# script to aggregate calenviroscreen score to county level

### inputs

In [None]:
data_path = '/Volumes/GoogleDrive/.shortcut-targets-by-id/1-BTh8T0PMwHDs3KZ9V--KPrNWRUgRxvV/2020_CAEECC_Public_Sector_Underserved/data/raw/calenviroscreen'
data_file = 'ces3results.xlsx'

### outputs

In [None]:
save_path = '/Volumes/GoogleDrive/.shortcut-targets-by-id/1-BTh8T0PMwHDs3KZ9V--KPrNWRUgRxvV/2020_CAEECC_Public_Sector_Underserved/data/processed'
save_file = 'ces_dac_county_mean_median.csv'

### load libraries

In [None]:
import pandas as pd
import os
import glob

## script

### read in calenviroscreen data

In [None]:
df_ces = pd.read_excel(os.path.join(data_path, data_file), sheet_name='CES 3.0 (2018 Update)')

In [None]:
df_ces.head()

### only keep select few columns

In [None]:
df_ces_sel = df_ces[['Census Tract', 'California County', 'CES 3.0 Score', ' CES 3.0 Percentile', 'SB 535 Disadvantaged Community']]

In [None]:
df_ces_sel = df_ces_sel.rename(columns = {'Census Tract': 'census_tract', 
                                          'California County': 'county',
                                          'CES 3.0 Score': 'ces_score',
                                          ' CES 3.0 Percentile': 'ces_percentile',
                                          'SB 535 Disadvantaged Community': 'dac_flag'})

In [None]:
df_ces_sel.head()

### aggregate ces scores to county level

count number of dac flagged census tracts within each county

In [None]:
count_dac = df_ces_sel.groupby(['county', 'dac_flag'])['census_tract'].count().reset_index(name = 'counts')

In [None]:
count_dac.head()

check that there are no counties with zero disadvantaged communities:

In [None]:
count_dac[(count_dac.dac_flag == 'Yes') & (count_dac.counts == 0)]

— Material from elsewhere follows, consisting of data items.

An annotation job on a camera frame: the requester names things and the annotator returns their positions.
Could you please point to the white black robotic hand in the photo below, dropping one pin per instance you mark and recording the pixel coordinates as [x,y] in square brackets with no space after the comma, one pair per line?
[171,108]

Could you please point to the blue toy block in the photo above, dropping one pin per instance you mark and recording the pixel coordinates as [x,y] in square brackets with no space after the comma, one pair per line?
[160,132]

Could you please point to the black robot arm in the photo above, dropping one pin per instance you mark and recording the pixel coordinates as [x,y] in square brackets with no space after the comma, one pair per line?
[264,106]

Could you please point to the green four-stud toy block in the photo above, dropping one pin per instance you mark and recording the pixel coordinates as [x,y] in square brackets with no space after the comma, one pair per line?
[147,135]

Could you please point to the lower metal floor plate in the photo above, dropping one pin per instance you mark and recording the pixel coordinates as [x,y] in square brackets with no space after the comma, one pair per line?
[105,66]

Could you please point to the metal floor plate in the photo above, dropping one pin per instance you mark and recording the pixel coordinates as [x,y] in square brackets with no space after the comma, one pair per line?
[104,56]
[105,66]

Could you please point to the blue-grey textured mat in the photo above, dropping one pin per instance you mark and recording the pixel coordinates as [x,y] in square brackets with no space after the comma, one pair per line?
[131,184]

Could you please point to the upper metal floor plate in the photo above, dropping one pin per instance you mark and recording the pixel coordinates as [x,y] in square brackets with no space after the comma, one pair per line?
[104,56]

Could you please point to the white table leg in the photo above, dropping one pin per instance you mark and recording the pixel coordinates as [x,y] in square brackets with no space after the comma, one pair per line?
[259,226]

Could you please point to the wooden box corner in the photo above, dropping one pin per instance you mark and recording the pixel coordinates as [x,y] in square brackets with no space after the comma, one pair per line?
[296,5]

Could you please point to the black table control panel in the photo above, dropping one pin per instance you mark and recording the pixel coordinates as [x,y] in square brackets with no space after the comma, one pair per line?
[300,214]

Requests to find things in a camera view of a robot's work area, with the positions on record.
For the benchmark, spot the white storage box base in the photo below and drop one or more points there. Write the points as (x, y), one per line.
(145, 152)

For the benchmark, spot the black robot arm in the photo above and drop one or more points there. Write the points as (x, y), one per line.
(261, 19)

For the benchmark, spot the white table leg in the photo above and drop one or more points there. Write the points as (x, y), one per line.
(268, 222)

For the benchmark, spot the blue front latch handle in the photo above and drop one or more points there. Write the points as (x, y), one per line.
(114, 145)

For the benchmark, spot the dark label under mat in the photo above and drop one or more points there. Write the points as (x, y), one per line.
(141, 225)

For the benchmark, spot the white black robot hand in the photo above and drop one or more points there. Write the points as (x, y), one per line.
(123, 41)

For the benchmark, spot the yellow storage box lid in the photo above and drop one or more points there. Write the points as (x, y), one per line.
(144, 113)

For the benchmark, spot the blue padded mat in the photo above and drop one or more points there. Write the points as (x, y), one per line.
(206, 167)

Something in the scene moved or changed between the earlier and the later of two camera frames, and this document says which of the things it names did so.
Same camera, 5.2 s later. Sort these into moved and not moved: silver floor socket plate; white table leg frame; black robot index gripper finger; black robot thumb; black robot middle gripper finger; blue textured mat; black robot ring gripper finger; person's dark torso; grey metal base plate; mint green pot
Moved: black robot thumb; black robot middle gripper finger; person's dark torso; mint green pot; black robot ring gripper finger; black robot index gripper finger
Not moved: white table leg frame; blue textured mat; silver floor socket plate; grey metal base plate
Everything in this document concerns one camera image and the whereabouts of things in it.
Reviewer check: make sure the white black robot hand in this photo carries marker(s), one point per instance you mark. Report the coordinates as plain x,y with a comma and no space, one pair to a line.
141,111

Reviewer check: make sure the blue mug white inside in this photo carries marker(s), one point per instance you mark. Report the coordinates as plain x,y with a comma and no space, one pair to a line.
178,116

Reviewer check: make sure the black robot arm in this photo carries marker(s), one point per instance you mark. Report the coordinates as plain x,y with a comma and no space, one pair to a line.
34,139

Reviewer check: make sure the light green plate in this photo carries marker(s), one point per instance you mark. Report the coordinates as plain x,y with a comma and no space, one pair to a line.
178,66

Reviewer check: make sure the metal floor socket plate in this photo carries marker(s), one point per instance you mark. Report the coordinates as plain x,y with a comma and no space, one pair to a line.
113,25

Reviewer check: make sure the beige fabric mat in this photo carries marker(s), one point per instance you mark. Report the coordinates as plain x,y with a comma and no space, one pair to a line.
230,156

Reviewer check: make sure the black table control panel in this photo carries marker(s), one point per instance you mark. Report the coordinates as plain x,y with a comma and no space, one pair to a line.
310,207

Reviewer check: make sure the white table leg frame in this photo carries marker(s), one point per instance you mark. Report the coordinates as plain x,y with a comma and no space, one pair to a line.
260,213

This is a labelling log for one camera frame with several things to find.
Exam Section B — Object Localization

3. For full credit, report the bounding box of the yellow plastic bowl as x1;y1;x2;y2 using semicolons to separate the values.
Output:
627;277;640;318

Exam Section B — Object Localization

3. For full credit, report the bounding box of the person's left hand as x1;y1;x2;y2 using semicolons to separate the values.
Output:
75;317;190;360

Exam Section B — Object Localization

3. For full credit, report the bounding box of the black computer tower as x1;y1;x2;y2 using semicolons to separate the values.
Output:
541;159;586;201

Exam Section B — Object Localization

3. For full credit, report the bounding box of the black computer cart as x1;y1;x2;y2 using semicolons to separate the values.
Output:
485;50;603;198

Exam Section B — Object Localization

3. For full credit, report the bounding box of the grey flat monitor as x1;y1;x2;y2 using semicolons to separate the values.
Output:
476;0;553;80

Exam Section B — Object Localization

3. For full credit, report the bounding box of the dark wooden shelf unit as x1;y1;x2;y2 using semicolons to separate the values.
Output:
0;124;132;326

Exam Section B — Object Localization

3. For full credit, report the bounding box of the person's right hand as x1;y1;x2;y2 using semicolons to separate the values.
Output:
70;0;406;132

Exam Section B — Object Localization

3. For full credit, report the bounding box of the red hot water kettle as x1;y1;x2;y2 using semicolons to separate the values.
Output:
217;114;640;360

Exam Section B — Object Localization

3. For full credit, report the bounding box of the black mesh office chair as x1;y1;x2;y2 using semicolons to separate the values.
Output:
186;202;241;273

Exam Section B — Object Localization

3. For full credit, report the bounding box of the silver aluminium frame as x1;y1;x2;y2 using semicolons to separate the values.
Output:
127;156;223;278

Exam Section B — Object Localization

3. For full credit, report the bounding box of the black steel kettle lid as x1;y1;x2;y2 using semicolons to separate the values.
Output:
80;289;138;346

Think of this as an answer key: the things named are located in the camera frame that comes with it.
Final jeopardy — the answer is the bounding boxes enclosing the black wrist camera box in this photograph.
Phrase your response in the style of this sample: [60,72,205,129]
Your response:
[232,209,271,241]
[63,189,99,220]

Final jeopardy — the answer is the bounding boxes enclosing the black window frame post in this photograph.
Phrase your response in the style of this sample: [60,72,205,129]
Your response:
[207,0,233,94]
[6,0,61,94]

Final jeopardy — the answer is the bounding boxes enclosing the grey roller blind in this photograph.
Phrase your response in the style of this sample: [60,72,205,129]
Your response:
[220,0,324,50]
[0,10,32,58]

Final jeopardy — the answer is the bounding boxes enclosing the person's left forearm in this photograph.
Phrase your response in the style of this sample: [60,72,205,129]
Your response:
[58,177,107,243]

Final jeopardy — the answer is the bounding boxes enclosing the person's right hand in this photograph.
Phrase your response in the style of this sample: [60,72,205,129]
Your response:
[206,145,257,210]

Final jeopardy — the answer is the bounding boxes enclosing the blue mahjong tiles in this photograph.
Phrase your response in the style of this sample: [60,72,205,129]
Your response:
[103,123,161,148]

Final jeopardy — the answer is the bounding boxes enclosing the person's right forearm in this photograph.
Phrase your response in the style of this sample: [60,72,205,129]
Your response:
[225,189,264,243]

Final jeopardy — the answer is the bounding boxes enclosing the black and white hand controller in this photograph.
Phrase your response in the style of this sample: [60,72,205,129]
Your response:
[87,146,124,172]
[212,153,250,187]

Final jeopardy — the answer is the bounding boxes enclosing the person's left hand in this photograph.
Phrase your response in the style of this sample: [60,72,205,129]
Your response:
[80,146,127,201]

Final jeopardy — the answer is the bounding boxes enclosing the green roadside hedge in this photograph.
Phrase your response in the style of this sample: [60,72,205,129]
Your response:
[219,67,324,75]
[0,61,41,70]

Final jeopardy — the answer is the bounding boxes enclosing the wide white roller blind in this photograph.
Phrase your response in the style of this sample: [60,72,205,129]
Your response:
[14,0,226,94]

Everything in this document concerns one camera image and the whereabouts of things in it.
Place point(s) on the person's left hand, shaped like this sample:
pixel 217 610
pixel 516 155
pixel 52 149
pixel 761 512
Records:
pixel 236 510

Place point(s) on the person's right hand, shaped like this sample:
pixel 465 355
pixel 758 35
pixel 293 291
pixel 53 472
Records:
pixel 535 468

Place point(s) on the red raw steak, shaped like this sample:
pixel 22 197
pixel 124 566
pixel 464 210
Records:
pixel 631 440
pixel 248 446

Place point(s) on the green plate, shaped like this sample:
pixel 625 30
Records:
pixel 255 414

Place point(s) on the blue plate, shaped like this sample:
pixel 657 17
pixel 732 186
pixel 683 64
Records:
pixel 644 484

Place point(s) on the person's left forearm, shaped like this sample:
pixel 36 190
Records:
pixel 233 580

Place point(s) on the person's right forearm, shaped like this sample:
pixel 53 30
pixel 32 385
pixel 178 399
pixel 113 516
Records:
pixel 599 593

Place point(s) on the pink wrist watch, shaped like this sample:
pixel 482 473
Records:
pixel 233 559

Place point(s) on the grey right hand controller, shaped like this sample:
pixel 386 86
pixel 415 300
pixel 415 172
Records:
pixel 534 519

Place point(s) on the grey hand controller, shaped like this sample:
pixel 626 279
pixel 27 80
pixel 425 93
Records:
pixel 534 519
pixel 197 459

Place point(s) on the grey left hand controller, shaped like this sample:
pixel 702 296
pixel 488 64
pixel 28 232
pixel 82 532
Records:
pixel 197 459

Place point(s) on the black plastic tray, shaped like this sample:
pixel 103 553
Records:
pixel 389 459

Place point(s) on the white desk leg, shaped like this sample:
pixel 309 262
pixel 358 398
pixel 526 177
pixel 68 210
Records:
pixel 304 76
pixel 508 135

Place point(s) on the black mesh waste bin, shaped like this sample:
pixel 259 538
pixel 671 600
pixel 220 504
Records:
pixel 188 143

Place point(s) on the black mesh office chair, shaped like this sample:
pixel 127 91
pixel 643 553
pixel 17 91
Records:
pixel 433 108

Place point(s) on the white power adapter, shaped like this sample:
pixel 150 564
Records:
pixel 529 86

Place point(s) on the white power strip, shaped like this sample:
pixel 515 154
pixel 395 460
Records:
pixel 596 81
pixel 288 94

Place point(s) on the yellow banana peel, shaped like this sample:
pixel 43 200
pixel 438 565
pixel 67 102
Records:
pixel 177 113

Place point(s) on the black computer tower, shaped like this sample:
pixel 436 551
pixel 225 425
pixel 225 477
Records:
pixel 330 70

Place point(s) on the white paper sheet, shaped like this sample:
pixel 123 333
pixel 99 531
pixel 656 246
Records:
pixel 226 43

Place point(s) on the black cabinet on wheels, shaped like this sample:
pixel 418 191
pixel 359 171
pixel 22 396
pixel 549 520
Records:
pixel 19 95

count how many census tracts there are in each county

In [None]:
count_tracts = df_ces_sel.groupby(['county'])['census_tract'].count().reset_index(name = 'total')

In [None]:
count_tracts.head()

merge count of dac flags with total count of census tracts

In [None]:
df_county = count_dac.merge(count_tracts, on = 'county')

In [None]:
df_county.head()

calculation proportion of dac-assigned census tracts within each county

In [None]:
df_county['dac_proportion'] = df_county['counts']/df_county['total']

In [None]:
df_county.head()

take mean of ces percentile by county

In [None]:
agg_ces = df_ces_sel.groupby(['county'])['ces_score', 'ces_percentile'].agg(['mean', 'median']).reset_index()

In [None]:
agg_ces.head()

In [None]:
agg_ces.columns = agg_ces.columns.map('_'.join).str.strip('_')

In [None]:
agg_ces.head()

In [None]:
# agg_ces.columns = agg_ces.columns.droplevel(0)

### export to csv file

In [None]:
agg_ces.to_csv(os.path.join(save_path, save_file), index=False)